47、ヒッグス粒子砲
ある時、名状しがたい恐るべき怪物が都市を襲った。人々は逃げまどい、警察や軍隊が出動したが、いかなる近代兵器でもその怪物を倒すことはできなかった。
町はどんどん怪物に破壊されていった。
博士はいった。
「最近、ヒッグス粒子が発見されたじゃろう。ヒッグス粒子が存在するということはどういうことなのだろうか」
助手が答えた。
「博士、そんなことより、怪物が町で暴れています。このままでは研究所も破壊されてしまいますよ」
「なあに、心配はいらん。あの怪物はおそらく、クトゥルーの外なる神たちじゃ。この宇宙の原理がわからないことには、クトゥルーの神たちの体を作る原理もわからない。それならば、どちらにせよ、あの怪物たちを倒すのは不可能ということじゃよ」
怪物は暴れ狂い、町の大半が破壊されてしまった。死者も大勢でた。クトゥルーの外なる神たちはいかなる近代兵器もよせつけず、軍隊をやっつけていた。

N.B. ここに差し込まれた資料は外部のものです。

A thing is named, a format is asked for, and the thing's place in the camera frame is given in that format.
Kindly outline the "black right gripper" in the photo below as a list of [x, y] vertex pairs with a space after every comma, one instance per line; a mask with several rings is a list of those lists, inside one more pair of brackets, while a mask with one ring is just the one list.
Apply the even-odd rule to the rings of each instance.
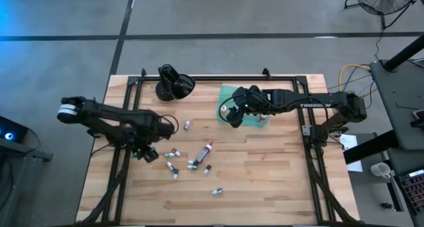
[[[239, 87], [231, 97], [244, 113], [264, 112], [266, 97], [256, 85], [251, 85], [249, 88]], [[228, 108], [226, 119], [233, 128], [238, 128], [243, 122], [242, 116], [238, 116], [238, 109], [236, 107]]]

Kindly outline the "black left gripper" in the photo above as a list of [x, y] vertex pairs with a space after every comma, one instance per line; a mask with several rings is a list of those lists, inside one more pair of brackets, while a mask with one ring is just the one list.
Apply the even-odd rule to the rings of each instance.
[[152, 143], [159, 142], [161, 139], [164, 139], [163, 136], [158, 135], [157, 133], [153, 134], [131, 134], [131, 151], [133, 153], [140, 152], [144, 155], [144, 160], [147, 163], [158, 159], [158, 152], [154, 147], [150, 147]]

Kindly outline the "green-tipped food coloring bottle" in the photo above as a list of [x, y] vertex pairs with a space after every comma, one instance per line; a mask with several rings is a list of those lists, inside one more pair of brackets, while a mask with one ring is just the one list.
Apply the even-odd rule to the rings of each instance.
[[137, 158], [137, 154], [133, 153], [132, 154], [132, 158]]

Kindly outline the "red-tipped food coloring bottle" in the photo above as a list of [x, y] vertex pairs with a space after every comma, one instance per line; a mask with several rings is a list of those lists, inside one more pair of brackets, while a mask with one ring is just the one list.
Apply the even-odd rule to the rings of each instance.
[[213, 148], [213, 142], [208, 143], [195, 158], [194, 164], [201, 164]]

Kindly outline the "teal translucent plastic bin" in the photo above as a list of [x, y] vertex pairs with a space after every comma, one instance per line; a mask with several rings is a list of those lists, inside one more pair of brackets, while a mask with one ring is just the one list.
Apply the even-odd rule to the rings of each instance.
[[[223, 117], [224, 119], [226, 119], [226, 114], [222, 115], [220, 112], [220, 108], [221, 108], [221, 104], [227, 100], [228, 98], [231, 97], [231, 95], [235, 92], [235, 90], [237, 89], [237, 87], [235, 86], [230, 86], [230, 85], [222, 85], [220, 88], [220, 92], [219, 92], [219, 101], [218, 101], [218, 107], [217, 107], [217, 119], [220, 122], [223, 122], [223, 119], [221, 117]], [[227, 107], [227, 111], [228, 108], [230, 107], [236, 107], [237, 109], [239, 108], [235, 102], [233, 101], [233, 99], [228, 100], [225, 104]], [[253, 114], [244, 114], [242, 120], [242, 126], [258, 126], [258, 127], [262, 127], [262, 126], [266, 126], [269, 122], [270, 122], [270, 116], [267, 117], [267, 119], [265, 121], [259, 122], [259, 117], [260, 115], [256, 115], [254, 116]]]

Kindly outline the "black desk lamp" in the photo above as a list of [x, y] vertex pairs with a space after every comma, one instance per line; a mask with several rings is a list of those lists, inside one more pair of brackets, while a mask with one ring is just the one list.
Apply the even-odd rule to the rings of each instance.
[[155, 92], [162, 101], [172, 101], [187, 97], [195, 88], [194, 78], [180, 74], [170, 64], [158, 68], [160, 81], [157, 83]]

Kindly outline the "white paper sheet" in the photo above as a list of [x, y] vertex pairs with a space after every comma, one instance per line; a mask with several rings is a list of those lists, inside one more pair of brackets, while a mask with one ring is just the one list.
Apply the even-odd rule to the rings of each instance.
[[[344, 152], [358, 145], [355, 135], [342, 134], [339, 138], [339, 141], [343, 145], [342, 150]], [[348, 164], [347, 169], [351, 172], [363, 172], [361, 161]]]

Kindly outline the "black stand beam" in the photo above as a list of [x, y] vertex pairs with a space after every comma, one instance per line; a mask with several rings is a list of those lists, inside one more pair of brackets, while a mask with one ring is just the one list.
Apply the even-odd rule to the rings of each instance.
[[359, 144], [343, 152], [346, 164], [351, 164], [368, 156], [386, 151], [390, 148], [399, 148], [400, 144], [393, 130], [387, 131], [373, 139]]

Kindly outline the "black box with blue light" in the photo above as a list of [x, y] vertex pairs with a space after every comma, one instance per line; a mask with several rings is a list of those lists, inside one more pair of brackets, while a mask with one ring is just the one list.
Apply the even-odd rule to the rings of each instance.
[[17, 148], [24, 146], [28, 128], [0, 116], [0, 147], [1, 148]]

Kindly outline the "white mug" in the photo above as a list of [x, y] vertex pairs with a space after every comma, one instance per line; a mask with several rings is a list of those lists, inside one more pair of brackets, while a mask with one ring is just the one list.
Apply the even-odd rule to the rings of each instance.
[[391, 177], [390, 166], [384, 162], [376, 163], [370, 167], [372, 175], [389, 179]]

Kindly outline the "black side desk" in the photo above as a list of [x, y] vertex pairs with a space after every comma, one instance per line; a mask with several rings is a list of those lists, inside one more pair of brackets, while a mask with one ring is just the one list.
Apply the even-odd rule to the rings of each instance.
[[424, 150], [424, 129], [411, 125], [413, 112], [424, 110], [424, 69], [409, 62], [395, 72], [386, 71], [380, 62], [370, 68], [401, 148]]

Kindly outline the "black diagonal pole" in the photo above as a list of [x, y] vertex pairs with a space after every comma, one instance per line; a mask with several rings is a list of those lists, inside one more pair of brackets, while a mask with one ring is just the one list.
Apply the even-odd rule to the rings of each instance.
[[422, 49], [424, 49], [424, 34], [413, 41], [410, 45], [406, 46], [390, 60], [386, 61], [384, 63], [384, 69], [388, 72], [394, 72], [398, 66], [416, 55], [416, 53], [420, 52]]

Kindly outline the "black floor fan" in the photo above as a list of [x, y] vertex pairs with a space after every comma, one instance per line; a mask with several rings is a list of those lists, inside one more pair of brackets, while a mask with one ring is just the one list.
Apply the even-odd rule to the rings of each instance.
[[416, 0], [345, 0], [344, 8], [361, 7], [381, 20], [382, 30], [391, 27]]

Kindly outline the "black keypad with coloured keys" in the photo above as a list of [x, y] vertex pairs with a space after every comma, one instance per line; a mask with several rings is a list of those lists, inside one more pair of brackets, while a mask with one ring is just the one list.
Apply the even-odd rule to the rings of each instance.
[[396, 180], [413, 215], [424, 214], [424, 169], [400, 175]]

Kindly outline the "black aluminium table frame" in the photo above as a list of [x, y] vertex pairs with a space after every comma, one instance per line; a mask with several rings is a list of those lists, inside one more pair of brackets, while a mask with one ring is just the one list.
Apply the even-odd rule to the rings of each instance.
[[[125, 194], [113, 195], [105, 225], [314, 225], [318, 214], [329, 219], [325, 198], [313, 198], [301, 137], [303, 124], [324, 121], [323, 110], [292, 111], [273, 116], [263, 127], [236, 129], [218, 121], [216, 113], [222, 85], [301, 91], [308, 83], [311, 92], [323, 93], [322, 75], [279, 75], [271, 80], [263, 75], [199, 76], [189, 96], [171, 102], [157, 98], [154, 76], [125, 97], [127, 80], [125, 75], [110, 78], [106, 104], [151, 109], [173, 115], [180, 124], [189, 120], [190, 126], [155, 145], [160, 154], [156, 161], [130, 160]], [[195, 164], [197, 170], [188, 169], [188, 161], [195, 161], [210, 142], [213, 148]], [[181, 156], [166, 158], [173, 148]], [[179, 170], [176, 180], [167, 162]], [[208, 165], [211, 169], [204, 174]], [[213, 195], [219, 188], [223, 193]]]

「ひらめいた。ヒッグス粒子が存在するということは、この宇宙の真空がエネルギーをもっているということじゃ。この真空のエネルギーが、自発的対称性の破れに影響しているにちがいない。つまり、真空のエネルギーが存在することが、この宇宙において正物質が反物質より発生しやすい原因にちがいない」
「すると、どういうことなんですか、博士」
「なあに、クトゥルーの怪物たちはこの宇宙とはちがう物理原理によってできている。つまり、ヒッグス粒子によって埋め尽くされたこの宇宙の物理原理は、クトゥルーの怪物にとって弱点となるのだ」
「博士!」
「うむ。ヒッグス粒子砲、発射用意」
こうして、ヒッグス粒子砲が作られ、クトゥルーの怪物に向かって照準を合わせた。
「ヒッグス粒子が存在するということは、この宇宙の自発的対称性の破れがこの宇宙にだけ適応する証拠なのじゃ」
「博士、準備ができました」
「よし、ヒッグス粒子砲、撃てええ」
どごーん。博士たちの開発したヒッグス粒子砲がクトゥルーの怪物に命中した。クトゥルーの怪物たちはヒッグス粒子砲によって退治され、この宇宙から去った。